Load Balancing with Dynamic FCoE
It may sound strange to hear me say it, but when I wrote the previous blog post about Dynamic FCoE I thought that it may get a little blip of attention and then filed away as a “oh, that is cool” little factoid about Cisco’s storage portfolio. Perhaps I shouldn’t have been so nonchalant, but I confess I was not expecting the number of questions that I (and other speakers at CiscoLive back in May) have been getting about the technology.
Many questions – including some in the comments of the previous blog – have indicated a strong desire to know more, and they have been excellent and well-thought out. I’m going to try to address some of them in a deeper dive blog whenever I can, in the hopes of being able to address some of the concerns and clarify some points.
We’ll start with one of the biggest concerns – sharing the spine layer for logical separation of SAN A/B, and what happens if one of the spine switches (nodes) go offline.
One commenter from the previous blog, Pierre-Louis, asked the following excellent question:
How could we guarantee that’s SCSI flows from one intiator [sic] to a specified target won’t take exactly the same Spine in emulated Fabric A and B?

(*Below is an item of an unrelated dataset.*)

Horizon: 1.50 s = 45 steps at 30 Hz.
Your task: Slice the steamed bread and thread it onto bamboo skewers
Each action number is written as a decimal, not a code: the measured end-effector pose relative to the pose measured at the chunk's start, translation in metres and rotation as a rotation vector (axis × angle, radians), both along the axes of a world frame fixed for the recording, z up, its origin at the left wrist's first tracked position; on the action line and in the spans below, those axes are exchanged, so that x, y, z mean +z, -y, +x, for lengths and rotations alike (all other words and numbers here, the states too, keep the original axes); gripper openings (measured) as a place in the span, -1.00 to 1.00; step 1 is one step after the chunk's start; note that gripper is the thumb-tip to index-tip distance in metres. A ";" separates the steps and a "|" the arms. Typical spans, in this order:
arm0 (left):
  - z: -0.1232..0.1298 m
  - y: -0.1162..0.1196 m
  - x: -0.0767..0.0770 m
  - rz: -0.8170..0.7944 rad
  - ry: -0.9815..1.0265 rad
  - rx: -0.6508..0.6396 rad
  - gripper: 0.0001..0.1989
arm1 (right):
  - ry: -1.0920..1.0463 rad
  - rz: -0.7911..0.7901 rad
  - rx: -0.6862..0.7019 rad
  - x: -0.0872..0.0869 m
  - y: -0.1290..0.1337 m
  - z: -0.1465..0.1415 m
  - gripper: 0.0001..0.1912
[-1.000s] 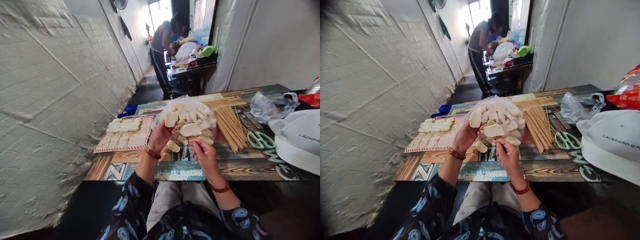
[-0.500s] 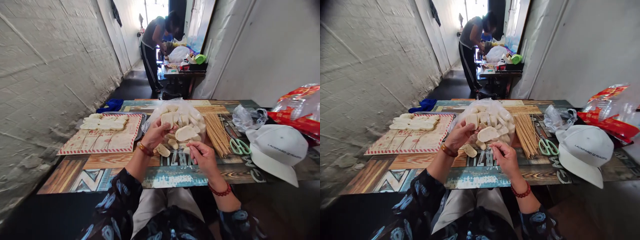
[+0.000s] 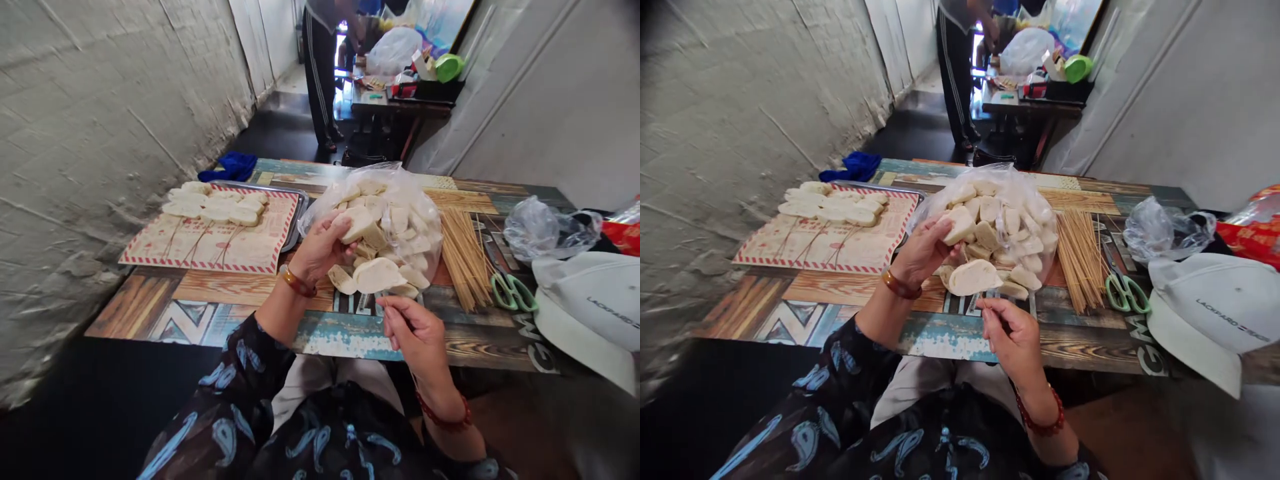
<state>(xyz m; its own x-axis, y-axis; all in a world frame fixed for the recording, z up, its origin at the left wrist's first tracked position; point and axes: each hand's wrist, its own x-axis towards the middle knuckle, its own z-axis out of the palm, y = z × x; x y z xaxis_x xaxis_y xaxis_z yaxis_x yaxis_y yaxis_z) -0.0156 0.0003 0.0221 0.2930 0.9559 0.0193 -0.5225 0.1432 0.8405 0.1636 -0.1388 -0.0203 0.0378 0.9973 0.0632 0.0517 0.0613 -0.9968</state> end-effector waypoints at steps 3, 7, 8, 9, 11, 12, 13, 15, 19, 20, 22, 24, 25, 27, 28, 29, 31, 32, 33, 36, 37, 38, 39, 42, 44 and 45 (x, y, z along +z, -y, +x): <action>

And if this was the case, what would be the impact (in terms of reading/writing) of a reboot/failure of this spine? If we consider that we have approximately 100ms of reconvergence, is there any “chance” that the server completely lose connectivity to its remote disks/datastrores?
If you don’t happen to be a “storage guy/gal,” this concern for losing connectivity may seem a bit unusual. After all, we have retransmit mechanisms inside of TCP that can help us in case of an error in the network. It is, however, an extremely fair question that deserves some major consideration.
In order to answer the question we have to take a step back and go a bit further into how Fibre Channel works on Cisco switches, especially when traversing Inter-Switch Links (ISLs).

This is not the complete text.